• Your instructions: Extract exactly and only the lines of the data below, starting at the line with "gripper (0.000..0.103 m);" and stopping after the final line.
(Given information Opens)
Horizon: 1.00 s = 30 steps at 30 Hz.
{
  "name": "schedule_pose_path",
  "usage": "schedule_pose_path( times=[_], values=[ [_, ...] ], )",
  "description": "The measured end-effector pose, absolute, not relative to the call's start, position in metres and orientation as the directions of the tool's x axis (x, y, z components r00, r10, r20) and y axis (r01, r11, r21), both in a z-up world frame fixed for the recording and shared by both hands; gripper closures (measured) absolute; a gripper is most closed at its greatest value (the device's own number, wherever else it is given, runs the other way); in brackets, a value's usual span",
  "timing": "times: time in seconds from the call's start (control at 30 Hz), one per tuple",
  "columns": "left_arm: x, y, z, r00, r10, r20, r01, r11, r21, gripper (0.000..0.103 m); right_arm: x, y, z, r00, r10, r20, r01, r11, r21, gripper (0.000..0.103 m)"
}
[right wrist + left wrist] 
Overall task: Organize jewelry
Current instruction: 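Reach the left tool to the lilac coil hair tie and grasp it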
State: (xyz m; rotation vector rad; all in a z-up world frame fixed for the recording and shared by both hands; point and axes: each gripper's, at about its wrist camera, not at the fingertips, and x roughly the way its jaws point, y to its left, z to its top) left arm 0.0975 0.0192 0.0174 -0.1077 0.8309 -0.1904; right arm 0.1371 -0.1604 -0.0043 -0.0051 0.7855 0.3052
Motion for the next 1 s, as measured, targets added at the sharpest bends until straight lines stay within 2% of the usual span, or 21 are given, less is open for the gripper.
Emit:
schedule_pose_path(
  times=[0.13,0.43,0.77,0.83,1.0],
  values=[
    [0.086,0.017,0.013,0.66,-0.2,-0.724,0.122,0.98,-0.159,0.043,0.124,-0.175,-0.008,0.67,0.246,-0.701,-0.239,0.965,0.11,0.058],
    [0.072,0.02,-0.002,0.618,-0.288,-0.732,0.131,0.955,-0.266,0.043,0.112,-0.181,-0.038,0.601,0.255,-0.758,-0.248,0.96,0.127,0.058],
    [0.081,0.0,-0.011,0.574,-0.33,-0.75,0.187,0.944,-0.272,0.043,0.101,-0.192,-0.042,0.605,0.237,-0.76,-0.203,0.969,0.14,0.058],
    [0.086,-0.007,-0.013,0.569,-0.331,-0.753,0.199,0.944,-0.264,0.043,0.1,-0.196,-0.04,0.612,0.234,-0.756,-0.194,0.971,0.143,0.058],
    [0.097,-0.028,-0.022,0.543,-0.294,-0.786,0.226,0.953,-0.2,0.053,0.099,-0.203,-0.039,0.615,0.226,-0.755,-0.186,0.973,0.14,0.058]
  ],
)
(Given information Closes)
• Written answer:
  "columns": "left_arm: x, y, z, r00, r10, r20, r01, r11, r21, gripper (0.000..0.103 m); right_arm: x, y, z, r00, r10, r20, r01, r11, r21, gripper (0.000..0.103 m)"
}
[right wrist + left wrist] 
Overall task: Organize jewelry
Current instruction: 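Reach the left tool to the lilac coil hair tie and grasp it
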State: (xyz m; rotation vector rad; all in a z-up world frame fixed for the recording and shared by both hands; point and axes: each gripper's, at about its wrist camera, not at the fingertips, and x roughly the way its jaws point, y to its left, z to its top) left arm 0.0975 0.0192 0.0174 -0.1077 0.8309 -0.1904; right arm 0.1371 -0.1604 -0.0043 -0.0051 0.7855 0.3052
Motion for the next 1 s, as measured, targets added at the sharpest bends until straight lines stay within 2% of the usual span, or 21 are given, less is open for the gripper.
Emit:
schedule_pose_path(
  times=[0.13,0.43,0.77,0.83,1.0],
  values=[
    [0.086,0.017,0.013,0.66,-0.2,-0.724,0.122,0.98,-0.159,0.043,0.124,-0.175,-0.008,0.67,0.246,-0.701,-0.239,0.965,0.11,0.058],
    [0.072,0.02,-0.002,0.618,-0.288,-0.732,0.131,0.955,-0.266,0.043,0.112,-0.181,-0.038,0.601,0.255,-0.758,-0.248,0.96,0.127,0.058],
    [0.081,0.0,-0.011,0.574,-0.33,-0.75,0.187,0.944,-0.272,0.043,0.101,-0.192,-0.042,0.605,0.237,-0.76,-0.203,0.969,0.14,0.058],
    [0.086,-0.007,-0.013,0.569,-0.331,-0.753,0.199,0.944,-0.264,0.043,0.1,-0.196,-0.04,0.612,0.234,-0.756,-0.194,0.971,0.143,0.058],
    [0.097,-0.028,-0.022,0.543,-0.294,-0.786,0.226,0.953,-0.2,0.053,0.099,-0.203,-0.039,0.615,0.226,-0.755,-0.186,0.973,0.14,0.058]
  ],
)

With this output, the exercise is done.